_Exercise directions_. Look through the records below for the line with "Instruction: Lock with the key". Return that line and each one after it up to and including the line with "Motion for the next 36", exactly.

** Dataset entries follows **

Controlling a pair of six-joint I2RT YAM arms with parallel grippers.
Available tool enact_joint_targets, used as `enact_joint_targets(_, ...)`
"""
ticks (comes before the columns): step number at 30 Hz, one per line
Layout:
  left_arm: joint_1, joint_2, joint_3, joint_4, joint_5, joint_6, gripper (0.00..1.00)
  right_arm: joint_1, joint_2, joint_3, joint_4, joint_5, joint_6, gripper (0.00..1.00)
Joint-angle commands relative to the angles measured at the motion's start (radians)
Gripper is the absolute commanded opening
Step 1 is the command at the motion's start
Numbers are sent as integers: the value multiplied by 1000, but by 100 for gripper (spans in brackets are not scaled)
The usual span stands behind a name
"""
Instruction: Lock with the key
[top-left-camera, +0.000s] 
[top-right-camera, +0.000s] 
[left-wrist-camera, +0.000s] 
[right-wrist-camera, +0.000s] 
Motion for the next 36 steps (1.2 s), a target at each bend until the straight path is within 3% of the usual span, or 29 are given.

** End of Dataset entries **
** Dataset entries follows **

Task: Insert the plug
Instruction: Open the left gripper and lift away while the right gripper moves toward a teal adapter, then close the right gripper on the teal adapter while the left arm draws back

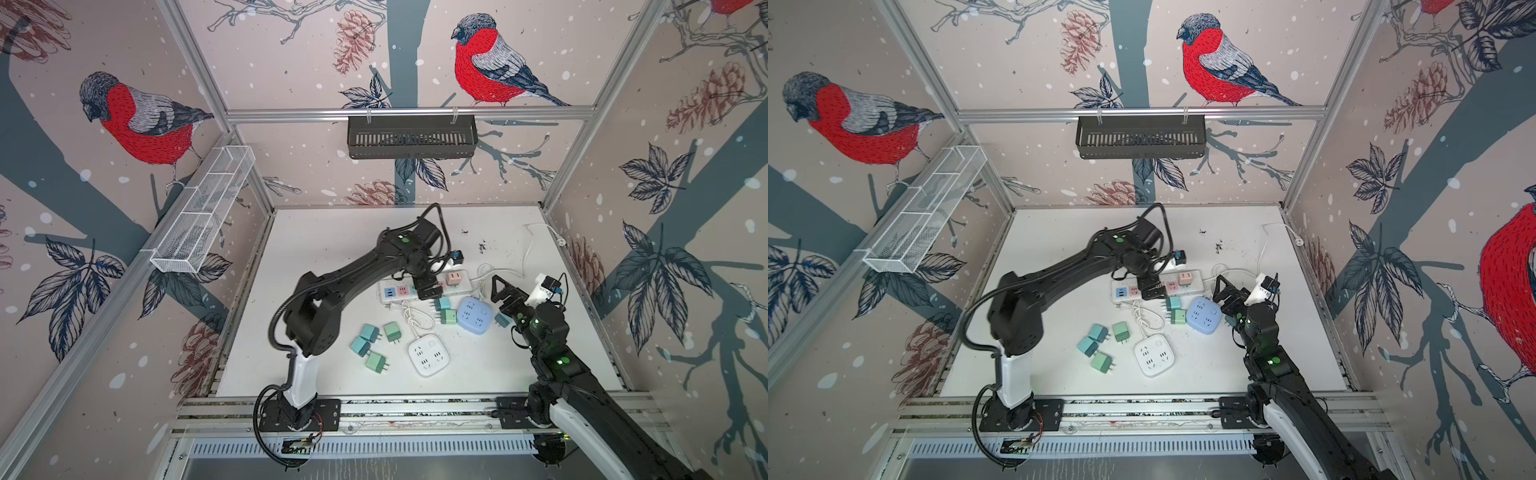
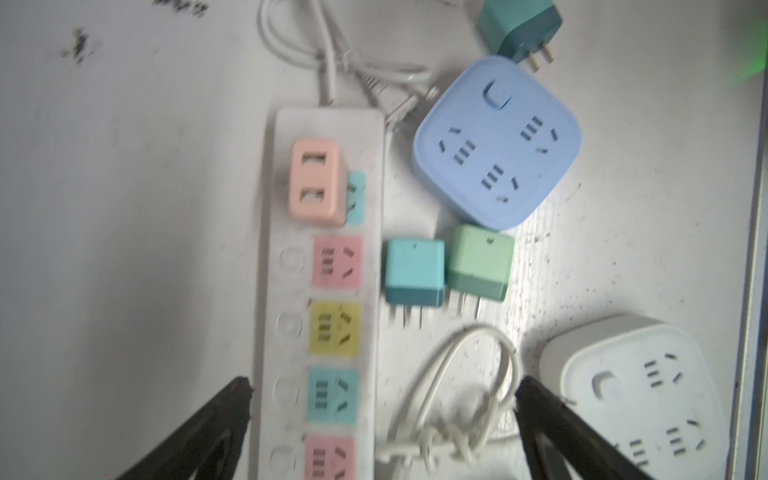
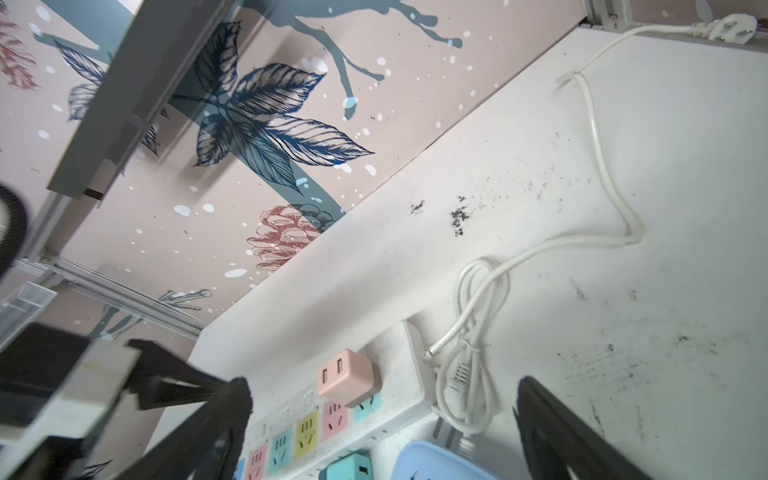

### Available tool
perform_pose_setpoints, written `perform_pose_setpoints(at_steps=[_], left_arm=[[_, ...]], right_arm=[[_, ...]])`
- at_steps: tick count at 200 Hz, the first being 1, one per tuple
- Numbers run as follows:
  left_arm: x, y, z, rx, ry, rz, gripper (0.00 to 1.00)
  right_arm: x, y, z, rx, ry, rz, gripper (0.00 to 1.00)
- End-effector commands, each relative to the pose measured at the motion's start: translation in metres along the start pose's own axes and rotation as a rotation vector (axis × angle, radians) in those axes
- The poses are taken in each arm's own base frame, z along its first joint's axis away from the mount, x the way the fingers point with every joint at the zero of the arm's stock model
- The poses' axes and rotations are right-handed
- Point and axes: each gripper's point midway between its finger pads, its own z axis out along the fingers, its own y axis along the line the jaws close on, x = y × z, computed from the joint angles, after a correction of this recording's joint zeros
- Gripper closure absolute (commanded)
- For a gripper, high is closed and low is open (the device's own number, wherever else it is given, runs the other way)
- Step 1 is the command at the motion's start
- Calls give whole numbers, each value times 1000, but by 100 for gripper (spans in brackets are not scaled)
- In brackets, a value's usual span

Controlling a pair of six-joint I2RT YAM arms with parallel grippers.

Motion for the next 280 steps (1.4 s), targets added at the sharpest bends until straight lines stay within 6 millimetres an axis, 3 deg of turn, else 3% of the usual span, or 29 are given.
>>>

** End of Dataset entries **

_Written solution_.
Instruction: Lock with the key
[top-left-camera, +0.000s] 
[top-right-camera, +0.000s] 
[left-wrist-camera, +0.000s] 
[right-wrist-camera, +0.000s] 
Motion for the next 36 steps (1.2 s), a target at each bend until the straight path is within 3% of the usual span, or 29 are given.

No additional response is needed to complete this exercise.